• **Task prompt**
Which lines of the records contain the word "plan"? Show each of them.

• **Stored data**
┌──
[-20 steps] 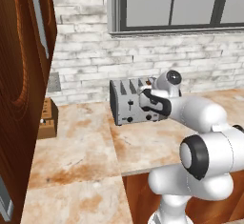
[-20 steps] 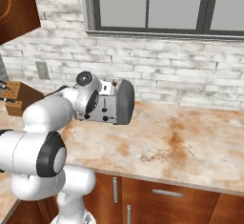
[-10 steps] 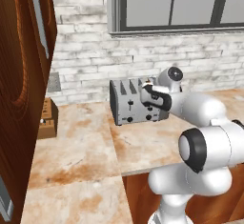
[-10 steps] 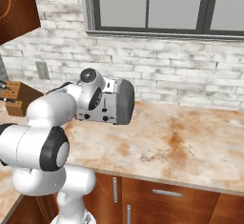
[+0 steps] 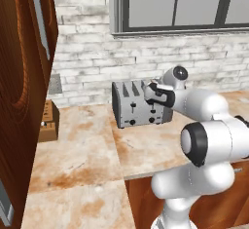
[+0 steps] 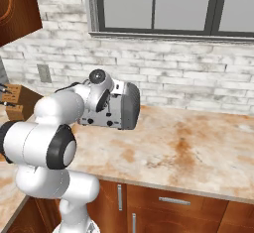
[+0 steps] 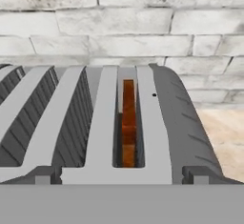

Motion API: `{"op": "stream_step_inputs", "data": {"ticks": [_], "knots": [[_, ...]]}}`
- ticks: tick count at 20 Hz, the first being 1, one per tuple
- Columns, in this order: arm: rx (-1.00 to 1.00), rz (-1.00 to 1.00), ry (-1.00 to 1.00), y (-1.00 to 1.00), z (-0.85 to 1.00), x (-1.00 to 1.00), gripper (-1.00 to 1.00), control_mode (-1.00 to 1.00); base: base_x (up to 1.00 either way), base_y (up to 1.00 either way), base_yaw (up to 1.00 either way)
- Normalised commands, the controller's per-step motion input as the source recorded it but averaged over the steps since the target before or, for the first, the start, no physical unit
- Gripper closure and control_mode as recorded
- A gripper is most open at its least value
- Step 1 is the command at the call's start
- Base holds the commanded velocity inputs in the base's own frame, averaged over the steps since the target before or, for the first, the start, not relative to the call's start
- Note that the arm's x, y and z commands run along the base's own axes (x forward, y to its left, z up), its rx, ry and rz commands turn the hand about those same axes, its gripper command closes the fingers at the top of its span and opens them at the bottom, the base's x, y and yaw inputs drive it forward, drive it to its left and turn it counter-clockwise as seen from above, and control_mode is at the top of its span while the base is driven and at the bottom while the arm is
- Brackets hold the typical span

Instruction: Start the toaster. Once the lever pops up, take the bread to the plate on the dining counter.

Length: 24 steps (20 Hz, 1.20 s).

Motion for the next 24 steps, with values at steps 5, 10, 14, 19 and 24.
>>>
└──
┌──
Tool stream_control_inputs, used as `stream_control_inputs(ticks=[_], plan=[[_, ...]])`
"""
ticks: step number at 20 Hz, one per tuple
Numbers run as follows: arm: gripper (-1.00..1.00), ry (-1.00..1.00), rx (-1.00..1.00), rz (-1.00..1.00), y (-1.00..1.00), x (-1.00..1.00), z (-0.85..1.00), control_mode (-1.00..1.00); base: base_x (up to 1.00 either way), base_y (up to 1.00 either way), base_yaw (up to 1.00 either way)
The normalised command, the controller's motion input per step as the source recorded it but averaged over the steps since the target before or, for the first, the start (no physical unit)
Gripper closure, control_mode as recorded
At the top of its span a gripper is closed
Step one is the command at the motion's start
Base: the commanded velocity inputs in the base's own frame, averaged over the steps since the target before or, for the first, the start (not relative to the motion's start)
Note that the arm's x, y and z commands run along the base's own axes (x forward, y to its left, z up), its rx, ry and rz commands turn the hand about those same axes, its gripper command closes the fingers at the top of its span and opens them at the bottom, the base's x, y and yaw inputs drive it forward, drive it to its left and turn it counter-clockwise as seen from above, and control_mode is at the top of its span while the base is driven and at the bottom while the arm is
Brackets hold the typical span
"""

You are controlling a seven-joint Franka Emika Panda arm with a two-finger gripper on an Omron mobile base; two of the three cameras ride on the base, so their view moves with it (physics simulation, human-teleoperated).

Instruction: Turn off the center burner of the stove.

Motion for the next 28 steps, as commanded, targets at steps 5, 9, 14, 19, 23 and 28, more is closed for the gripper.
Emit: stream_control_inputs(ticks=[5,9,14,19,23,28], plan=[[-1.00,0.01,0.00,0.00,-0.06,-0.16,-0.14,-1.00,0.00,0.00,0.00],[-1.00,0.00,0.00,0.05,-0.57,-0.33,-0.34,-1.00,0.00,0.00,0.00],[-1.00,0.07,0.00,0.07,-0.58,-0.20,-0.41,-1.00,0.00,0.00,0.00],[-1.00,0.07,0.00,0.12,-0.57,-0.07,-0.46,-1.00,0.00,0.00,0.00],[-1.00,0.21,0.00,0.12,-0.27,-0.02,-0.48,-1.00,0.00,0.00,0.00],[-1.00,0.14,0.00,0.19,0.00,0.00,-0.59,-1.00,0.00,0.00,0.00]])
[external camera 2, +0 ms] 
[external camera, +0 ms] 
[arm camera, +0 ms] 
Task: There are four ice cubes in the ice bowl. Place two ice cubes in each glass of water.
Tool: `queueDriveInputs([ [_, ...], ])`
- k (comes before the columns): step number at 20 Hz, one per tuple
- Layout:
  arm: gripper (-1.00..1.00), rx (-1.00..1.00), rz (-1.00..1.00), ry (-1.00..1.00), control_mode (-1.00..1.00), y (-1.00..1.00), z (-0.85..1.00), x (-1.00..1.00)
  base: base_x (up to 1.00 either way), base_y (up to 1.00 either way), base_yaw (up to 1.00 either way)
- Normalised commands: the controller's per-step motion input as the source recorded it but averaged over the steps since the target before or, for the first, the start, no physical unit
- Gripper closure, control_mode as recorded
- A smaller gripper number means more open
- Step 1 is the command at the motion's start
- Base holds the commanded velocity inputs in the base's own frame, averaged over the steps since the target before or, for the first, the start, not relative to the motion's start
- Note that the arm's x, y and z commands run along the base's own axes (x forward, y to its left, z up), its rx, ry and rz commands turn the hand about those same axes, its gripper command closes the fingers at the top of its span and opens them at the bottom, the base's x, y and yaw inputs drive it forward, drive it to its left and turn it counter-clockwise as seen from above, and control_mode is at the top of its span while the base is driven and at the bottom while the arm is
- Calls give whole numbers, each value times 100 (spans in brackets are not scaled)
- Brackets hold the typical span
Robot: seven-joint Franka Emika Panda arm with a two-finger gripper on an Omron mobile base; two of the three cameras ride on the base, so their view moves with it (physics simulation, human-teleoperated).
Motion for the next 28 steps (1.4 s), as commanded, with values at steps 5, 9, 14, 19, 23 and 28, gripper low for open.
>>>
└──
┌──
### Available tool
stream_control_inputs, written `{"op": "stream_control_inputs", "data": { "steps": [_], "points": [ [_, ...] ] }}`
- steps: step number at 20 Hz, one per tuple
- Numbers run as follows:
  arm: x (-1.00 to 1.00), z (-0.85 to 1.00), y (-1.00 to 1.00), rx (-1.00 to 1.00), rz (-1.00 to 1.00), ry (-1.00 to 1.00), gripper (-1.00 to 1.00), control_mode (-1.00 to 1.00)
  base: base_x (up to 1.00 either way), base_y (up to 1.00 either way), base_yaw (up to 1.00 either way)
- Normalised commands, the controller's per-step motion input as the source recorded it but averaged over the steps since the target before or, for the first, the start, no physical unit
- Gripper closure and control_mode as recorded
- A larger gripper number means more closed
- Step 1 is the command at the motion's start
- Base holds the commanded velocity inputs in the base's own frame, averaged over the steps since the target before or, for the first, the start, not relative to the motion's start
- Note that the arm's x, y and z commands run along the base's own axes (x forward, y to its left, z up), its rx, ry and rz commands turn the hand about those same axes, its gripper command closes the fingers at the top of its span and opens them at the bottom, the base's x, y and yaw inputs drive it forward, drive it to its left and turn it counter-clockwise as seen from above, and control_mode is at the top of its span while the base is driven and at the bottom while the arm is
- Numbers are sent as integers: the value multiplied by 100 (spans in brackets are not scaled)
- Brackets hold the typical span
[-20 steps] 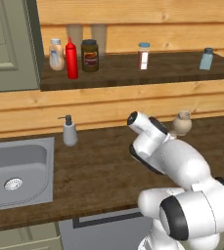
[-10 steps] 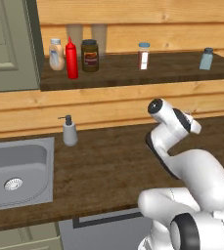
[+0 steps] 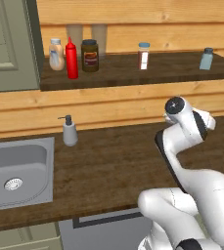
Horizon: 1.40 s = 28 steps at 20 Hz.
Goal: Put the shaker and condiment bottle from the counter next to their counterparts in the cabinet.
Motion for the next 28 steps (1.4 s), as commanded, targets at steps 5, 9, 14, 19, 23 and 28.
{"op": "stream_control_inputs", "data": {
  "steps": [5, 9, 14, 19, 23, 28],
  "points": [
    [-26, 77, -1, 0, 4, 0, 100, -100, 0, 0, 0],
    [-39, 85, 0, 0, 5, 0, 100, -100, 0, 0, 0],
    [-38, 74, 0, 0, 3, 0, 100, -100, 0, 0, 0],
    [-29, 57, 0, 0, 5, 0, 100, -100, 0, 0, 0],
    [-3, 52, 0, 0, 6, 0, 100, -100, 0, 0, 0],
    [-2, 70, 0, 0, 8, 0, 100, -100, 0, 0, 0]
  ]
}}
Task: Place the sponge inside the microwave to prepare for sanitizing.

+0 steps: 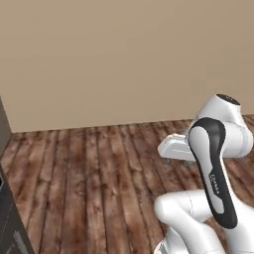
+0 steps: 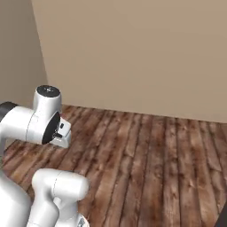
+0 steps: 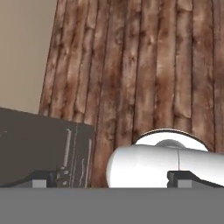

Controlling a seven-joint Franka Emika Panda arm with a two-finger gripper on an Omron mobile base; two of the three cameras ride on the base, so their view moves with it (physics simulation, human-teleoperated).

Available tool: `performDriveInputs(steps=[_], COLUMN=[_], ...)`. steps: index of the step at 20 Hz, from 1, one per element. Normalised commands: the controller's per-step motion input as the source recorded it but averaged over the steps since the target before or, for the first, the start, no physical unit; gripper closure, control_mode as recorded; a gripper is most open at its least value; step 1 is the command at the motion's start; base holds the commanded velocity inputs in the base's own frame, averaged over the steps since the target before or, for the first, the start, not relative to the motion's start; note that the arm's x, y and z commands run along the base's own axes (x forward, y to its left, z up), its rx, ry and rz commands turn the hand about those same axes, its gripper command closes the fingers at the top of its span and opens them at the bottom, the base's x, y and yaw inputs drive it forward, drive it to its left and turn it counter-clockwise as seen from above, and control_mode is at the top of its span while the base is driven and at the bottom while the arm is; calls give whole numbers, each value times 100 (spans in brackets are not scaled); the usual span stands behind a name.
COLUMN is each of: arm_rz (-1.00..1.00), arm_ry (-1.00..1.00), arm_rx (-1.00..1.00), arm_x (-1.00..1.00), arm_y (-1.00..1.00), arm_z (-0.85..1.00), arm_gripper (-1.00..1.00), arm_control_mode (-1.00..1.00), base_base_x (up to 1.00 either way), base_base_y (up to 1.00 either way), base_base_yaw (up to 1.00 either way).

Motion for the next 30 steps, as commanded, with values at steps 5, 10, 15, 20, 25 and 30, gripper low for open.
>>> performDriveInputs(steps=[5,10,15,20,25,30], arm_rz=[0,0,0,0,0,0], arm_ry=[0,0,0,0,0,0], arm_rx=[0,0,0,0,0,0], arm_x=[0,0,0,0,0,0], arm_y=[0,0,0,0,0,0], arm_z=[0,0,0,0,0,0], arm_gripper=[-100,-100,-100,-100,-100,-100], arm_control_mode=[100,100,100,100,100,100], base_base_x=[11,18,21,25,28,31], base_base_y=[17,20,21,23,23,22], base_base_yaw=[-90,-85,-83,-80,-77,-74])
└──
• **Written solution**
Tool stream_control_inputs, used as `stream_control_inputs(ticks=[_], plan=[[_, ...]])`
Emit: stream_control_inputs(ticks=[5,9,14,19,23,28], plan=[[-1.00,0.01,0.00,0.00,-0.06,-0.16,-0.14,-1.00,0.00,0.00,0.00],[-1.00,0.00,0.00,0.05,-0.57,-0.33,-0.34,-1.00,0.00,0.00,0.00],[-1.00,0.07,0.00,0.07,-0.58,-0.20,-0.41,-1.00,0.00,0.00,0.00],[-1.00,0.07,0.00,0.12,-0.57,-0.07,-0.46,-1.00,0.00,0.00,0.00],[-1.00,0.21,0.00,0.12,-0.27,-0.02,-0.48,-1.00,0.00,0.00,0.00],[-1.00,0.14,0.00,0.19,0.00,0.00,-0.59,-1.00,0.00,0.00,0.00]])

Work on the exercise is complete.